# What to produce:
In the entries below, find the line with "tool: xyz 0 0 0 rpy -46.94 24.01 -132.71" and the line with "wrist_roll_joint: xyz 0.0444". Return those two lines and all lines between them, exactly.

# Provided records:
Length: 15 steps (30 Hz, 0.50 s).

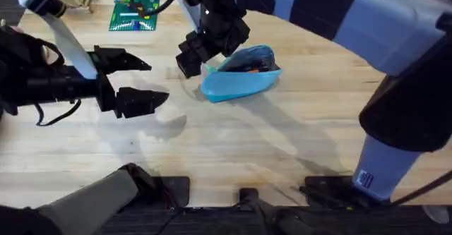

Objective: Unzip the bag, pick up the pens from the table one at a time and place them inside, then zip the bag closed.

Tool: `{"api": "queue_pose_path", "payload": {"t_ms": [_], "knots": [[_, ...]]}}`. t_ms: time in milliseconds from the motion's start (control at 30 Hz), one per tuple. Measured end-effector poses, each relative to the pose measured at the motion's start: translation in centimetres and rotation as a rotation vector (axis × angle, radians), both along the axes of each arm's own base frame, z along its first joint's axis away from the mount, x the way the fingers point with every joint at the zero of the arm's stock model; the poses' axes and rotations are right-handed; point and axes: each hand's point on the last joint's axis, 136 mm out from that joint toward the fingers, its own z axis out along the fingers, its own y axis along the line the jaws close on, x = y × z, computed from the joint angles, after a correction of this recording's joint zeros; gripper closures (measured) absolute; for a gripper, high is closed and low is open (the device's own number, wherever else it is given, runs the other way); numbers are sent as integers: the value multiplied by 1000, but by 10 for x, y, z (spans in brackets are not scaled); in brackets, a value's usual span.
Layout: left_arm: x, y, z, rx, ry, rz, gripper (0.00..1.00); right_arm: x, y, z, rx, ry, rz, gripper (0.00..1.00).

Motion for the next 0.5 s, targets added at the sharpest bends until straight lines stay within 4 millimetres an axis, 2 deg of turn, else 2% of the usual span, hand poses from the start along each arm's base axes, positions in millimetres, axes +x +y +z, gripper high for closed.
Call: {"api": "queue_pose_path", "payload": {"t_ms": [500], "knots": [[0, 0, 0, 0, 0, 0, 8, -1, -1, -2, -8, 9, -3, 61]]}}
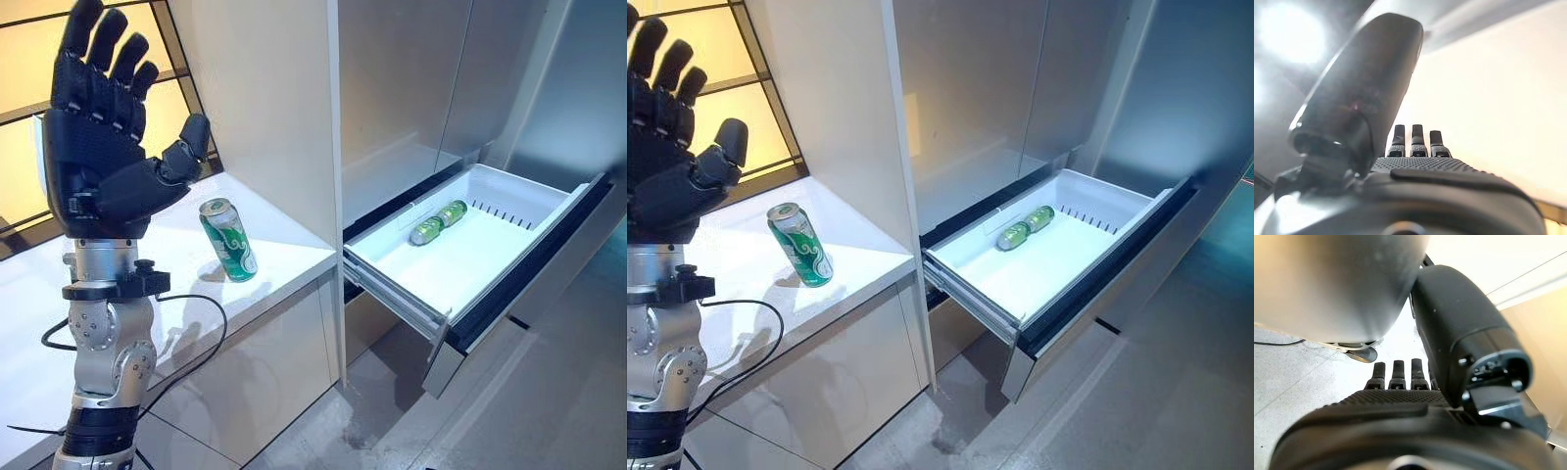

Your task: Put drinks into fridge and close the fridge

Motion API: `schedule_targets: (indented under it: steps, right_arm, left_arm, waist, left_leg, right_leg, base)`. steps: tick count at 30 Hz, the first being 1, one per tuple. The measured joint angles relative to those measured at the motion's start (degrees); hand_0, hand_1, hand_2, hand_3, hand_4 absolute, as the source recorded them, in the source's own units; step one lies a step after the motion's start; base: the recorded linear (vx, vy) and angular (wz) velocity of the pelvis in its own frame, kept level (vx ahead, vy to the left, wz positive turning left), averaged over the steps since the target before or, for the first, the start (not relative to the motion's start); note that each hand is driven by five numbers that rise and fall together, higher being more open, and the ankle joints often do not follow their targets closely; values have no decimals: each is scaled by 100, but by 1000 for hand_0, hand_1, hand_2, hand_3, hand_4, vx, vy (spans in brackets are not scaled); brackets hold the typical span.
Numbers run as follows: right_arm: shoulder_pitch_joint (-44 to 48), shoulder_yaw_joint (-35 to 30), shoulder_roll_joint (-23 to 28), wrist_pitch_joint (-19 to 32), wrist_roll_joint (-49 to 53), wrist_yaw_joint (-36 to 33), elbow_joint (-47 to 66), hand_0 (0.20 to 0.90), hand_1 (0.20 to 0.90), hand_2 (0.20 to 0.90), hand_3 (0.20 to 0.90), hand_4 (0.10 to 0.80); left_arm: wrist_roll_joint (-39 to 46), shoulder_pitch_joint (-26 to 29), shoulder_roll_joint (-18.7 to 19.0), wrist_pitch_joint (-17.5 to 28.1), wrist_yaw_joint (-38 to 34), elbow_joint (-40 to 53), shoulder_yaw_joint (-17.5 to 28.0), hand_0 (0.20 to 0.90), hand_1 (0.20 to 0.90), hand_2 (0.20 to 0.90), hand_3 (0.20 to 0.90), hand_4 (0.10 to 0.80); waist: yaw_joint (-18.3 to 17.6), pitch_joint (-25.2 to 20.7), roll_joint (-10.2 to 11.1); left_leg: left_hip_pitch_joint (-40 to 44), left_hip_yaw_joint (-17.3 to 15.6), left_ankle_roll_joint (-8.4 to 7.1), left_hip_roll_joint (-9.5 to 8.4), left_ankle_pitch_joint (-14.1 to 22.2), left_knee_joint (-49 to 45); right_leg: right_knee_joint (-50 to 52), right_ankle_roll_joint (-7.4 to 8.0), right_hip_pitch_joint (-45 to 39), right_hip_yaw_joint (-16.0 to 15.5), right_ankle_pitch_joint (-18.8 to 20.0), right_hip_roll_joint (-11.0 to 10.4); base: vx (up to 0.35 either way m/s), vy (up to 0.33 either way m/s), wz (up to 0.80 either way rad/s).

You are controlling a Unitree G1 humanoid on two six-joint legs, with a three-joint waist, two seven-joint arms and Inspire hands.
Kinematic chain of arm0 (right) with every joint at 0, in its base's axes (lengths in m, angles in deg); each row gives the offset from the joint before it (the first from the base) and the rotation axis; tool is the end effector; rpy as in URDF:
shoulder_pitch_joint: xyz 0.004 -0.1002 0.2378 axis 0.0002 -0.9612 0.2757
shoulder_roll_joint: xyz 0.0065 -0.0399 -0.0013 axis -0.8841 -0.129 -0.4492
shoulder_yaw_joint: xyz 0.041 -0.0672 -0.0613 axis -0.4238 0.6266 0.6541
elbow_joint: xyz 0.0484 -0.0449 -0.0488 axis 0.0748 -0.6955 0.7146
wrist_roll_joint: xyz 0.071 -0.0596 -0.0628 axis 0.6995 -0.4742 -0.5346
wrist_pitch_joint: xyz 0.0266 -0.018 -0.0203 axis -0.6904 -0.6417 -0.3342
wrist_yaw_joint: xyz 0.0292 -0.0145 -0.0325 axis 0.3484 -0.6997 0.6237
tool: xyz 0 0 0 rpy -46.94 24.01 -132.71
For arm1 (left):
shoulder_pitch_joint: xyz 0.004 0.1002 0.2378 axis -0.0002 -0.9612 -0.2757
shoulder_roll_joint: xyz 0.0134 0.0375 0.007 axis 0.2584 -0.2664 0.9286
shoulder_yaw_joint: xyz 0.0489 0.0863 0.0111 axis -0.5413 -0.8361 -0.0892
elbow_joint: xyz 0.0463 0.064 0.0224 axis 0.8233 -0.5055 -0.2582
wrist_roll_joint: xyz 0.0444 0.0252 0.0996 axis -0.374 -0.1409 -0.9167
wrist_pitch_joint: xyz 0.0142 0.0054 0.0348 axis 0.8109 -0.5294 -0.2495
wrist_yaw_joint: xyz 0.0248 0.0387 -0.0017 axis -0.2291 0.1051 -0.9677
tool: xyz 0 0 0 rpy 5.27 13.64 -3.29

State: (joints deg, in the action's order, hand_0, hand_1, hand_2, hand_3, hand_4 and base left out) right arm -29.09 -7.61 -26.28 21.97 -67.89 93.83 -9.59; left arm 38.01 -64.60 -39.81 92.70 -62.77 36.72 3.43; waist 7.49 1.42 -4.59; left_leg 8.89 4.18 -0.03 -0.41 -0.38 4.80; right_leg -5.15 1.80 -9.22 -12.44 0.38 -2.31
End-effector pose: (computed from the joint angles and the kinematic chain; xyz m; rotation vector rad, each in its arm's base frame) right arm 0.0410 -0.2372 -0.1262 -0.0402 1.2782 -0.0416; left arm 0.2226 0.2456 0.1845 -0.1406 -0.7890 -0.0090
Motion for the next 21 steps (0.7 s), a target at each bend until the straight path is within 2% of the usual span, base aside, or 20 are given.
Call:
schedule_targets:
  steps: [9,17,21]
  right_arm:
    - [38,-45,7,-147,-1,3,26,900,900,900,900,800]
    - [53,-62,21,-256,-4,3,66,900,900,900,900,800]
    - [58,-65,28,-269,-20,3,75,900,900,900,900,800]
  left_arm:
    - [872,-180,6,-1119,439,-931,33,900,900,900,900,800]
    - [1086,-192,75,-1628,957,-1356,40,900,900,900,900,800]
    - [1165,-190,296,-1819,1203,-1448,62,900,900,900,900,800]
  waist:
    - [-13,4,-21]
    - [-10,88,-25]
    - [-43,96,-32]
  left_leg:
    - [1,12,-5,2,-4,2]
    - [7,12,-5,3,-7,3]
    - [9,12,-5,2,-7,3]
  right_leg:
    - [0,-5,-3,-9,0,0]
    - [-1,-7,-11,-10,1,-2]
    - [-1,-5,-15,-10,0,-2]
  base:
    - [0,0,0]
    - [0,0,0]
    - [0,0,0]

# Answer to this problem:
tool: xyz 0 0 0 rpy -46.94 24.01 -132.71
For arm1 (left):
shoulder_pitch_joint: xyz 0.004 0.1002 0.2378 axis -0.0002 -0.9612 -0.2757
shoulder_roll_joint: xyz 0.0134 0.0375 0.007 axis 0.2584 -0.2664 0.9286
shoulder_yaw_joint: xyz 0.0489 0.0863 0.0111 axis -0.5413 -0.8361 -0.0892
elbow_joint: xyz 0.0463 0.064 0.0224 axis 0.8233 -0.5055 -0.2582
wrist_roll_joint: xyz 0.0444 0.0252 0.0996 axis -0.374 -0.1409 -0.9167

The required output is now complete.